• Stored data
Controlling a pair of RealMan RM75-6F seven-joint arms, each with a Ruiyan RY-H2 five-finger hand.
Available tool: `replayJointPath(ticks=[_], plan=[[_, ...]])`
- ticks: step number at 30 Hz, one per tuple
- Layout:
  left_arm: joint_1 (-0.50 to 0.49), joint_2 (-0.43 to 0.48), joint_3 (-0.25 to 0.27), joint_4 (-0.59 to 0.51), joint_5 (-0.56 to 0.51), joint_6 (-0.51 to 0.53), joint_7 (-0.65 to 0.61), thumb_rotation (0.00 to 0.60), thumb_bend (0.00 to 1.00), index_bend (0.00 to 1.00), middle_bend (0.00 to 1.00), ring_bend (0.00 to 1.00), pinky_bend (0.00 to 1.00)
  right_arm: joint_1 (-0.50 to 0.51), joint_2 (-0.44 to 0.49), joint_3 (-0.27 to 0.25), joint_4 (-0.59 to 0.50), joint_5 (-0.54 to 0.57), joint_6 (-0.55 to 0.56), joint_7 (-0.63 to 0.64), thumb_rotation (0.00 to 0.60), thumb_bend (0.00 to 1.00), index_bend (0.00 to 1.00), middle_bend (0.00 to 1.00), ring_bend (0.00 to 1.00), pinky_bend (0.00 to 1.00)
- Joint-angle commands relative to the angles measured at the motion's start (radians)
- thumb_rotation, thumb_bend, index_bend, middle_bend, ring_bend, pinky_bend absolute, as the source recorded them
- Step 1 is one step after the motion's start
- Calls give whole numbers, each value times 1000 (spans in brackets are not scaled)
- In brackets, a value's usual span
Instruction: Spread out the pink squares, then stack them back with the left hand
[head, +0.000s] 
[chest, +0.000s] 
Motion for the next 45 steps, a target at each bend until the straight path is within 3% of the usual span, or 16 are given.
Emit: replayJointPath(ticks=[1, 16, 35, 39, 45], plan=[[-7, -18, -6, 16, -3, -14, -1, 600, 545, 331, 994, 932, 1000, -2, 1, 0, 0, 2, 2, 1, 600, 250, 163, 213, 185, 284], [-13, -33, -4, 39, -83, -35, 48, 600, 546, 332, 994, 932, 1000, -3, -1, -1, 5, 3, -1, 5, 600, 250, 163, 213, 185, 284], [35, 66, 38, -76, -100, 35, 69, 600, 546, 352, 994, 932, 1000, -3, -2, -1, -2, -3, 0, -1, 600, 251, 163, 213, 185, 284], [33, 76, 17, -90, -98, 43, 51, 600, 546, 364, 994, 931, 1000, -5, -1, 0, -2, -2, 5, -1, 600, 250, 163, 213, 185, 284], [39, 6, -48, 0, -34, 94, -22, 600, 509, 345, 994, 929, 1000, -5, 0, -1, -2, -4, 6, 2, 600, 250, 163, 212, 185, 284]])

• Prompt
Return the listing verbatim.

• Answer to this task
Controlling a pair of RealMan RM75-6F seven-joint arms, each with a Ruiyan RY-H2 five-finger hand.
Available tool: `replayJointPath(ticks=[_], plan=[[_, ...]])`
- ticks: step number at 30 Hz, one per tuple
- Layout:
  left_arm: joint_1 (-0.50 to 0.49), joint_2 (-0.43 to 0.48), joint_3 (-0.25 to 0.27), joint_4 (-0.59 to 0.51), joint_5 (-0.56 to 0.51), joint_6 (-0.51 to 0.53), joint_7 (-0.65 to 0.61), thumb_rotation (0.00 to 0.60), thumb_bend (0.00 to 1.00), index_bend (0.00 to 1.00), middle_bend (0.00 to 1.00), ring_bend (0.00 to 1.00), pinky_bend (0.00 to 1.00)
  right_arm: joint_1 (-0.50 to 0.51), joint_2 (-0.44 to 0.49), joint_3 (-0.27 to 0.25), joint_4 (-0.59 to 0.50), joint_5 (-0.54 to 0.57), joint_6 (-0.55 to 0.56), joint_7 (-0.63 to 0.64), thumb_rotation (0.00 to 0.60), thumb_bend (0.00 to 1.00), index_bend (0.00 to 1.00), middle_bend (0.00 to 1.00), ring_bend (0.00 to 1.00), pinky_bend (0.00 to 1.00)
- Joint-angle commands relative to the angles measured at the motion's start (radians)
- thumb_rotation, thumb_bend, index_bend, middle_bend, ring_bend, pinky_bend absolute, as the source recorded them
- Step 1 is one step after the motion's start
- Calls give whole numbers, each value times 1000 (spans in brackets are not scaled)
- In brackets, a value's usual span
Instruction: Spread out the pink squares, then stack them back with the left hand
[head, +0.000s] 
[chest, +0.000s] 
Motion for the next 45 steps, a target at each bend until the straight path is within 3% of the usual span, or 16 are given.
Emit: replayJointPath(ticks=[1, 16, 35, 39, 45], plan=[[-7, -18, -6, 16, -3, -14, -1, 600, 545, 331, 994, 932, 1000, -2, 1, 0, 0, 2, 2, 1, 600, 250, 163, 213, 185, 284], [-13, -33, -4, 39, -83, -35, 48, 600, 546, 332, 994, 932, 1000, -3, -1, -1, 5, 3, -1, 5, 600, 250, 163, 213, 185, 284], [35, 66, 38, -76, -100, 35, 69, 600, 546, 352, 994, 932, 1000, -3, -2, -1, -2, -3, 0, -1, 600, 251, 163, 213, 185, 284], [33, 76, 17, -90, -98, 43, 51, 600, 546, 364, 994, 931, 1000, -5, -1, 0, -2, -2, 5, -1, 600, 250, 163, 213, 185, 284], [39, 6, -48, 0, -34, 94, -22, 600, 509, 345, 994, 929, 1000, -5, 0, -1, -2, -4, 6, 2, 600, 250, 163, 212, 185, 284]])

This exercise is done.